Укротив изначальное стихийное зло в воспитанниках и себе и наладив совместный быт, А.Макаренко-герой переходит на иной уровень служения собственному делу: он становится Учителем и Настоятелем колонии, то есть начинает выполнять присущие подвижнику социальные функции.

А.Макаренко в поэме предстает не столько как педагог-профессионал, сколько как духовный наставник, Учитель. Он плохо разбирается в многочисленных педагогических и педологических теориях, нюансах, навязываемых ему вышестоящими инстанциями: различными «олимпийцами», «пророками и апостолами» от педагогики. Зато герой является отличным практиком. Воспитанники буквально влюбляются в него с первого взгляда и добровольно воспринимают те истины, которые он им преподносит. И истины эти, надо отметить, не только и не столько коммунистические. А.Макаренко учит колонистов правилам общежития, созданного по принципам социальной справедливости, учит уважению друг к другу, труду и дисциплине - всему тому, чему учили паству и христианские подвижники.

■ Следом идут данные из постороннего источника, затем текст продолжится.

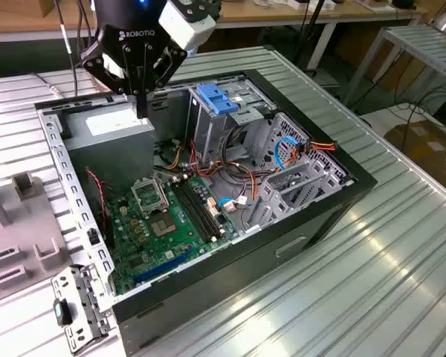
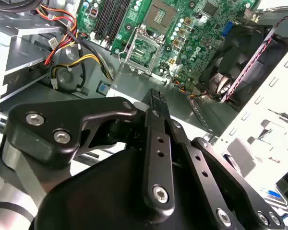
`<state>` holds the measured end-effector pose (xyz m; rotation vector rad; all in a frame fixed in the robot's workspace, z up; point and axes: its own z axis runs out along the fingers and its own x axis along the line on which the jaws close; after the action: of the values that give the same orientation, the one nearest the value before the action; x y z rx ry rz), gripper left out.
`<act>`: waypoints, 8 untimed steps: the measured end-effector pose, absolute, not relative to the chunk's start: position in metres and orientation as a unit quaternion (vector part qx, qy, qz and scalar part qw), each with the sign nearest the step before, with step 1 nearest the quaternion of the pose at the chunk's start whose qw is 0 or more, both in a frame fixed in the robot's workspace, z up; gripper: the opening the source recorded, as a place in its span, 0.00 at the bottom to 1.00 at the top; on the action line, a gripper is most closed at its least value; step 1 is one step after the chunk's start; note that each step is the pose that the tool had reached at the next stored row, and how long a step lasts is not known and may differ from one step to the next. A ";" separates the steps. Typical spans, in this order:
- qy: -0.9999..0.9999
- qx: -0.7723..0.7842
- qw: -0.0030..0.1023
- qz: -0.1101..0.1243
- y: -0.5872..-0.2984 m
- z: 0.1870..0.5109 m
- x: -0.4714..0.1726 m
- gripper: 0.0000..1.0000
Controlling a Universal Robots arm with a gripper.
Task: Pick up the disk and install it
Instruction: 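Reach for the disk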
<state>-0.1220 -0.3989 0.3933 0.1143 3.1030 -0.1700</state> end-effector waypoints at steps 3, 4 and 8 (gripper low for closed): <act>0.998 0.037 0.016 -0.055 -0.399 0.393 -0.123 0.11; 0.998 0.037 0.016 -0.055 -0.399 0.393 -0.123 0.11; 0.998 0.037 0.016 -0.055 -0.399 0.393 -0.124 0.11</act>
<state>-0.1243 -0.3989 0.3933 0.1144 3.1030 -0.1699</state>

В поэме нет ни одной сцены, где герой выступил бы как дидакт, с высоты своего авторитета поучающий и наставляющий на путь истинный того или иного беспризорника. Зато от него словно бы исходит просветляющая сила любви к ближнему: он любит каждого колониста и каждый колонист любит его. Любовь эта, конечно, не по-христиански всепрощающая: герой А.Макаренко - новый «подлинный гуманист», для которого интересы конкретного коллектива важнее отвлеченных истин. Он не добр, но по-коммунистически справедлив. За проступки он карает: сажает, скажем, колонистов под арест или назначает трудовые повинности. Но эти кары воспринимаются «преступниками» как должное, они с радостью позволяют наказать себя (вспомним, например, «куряжский» эпизод про Ваню Зайченко, избившего вместе со своей компанией вора и воспринявший последовавшее наказание как облегчение для собственной совести). Самым страшным наказанием, которое может назначить А.Макаренко, становится в «поэме» изгнание из колонии.

Учитель А.Макаренко учит силой собственного доверия. Тому пример - случай с Семеном Карабановым, провинившимся и ушедшим из колонии, но добровольно вернувшимся. Между Семеном, который просит принять его обратно в коллектив, и А.Макаренко происходит следующий диалог:

Вы мне прямо скажите, верите вы мне?

Верю, - сказал я серьезно.

Нет, вы правду скажите: верите?

Да пошел ты к черту! - сказал я, смеясь. - Я думаю, прежнего ж не будет?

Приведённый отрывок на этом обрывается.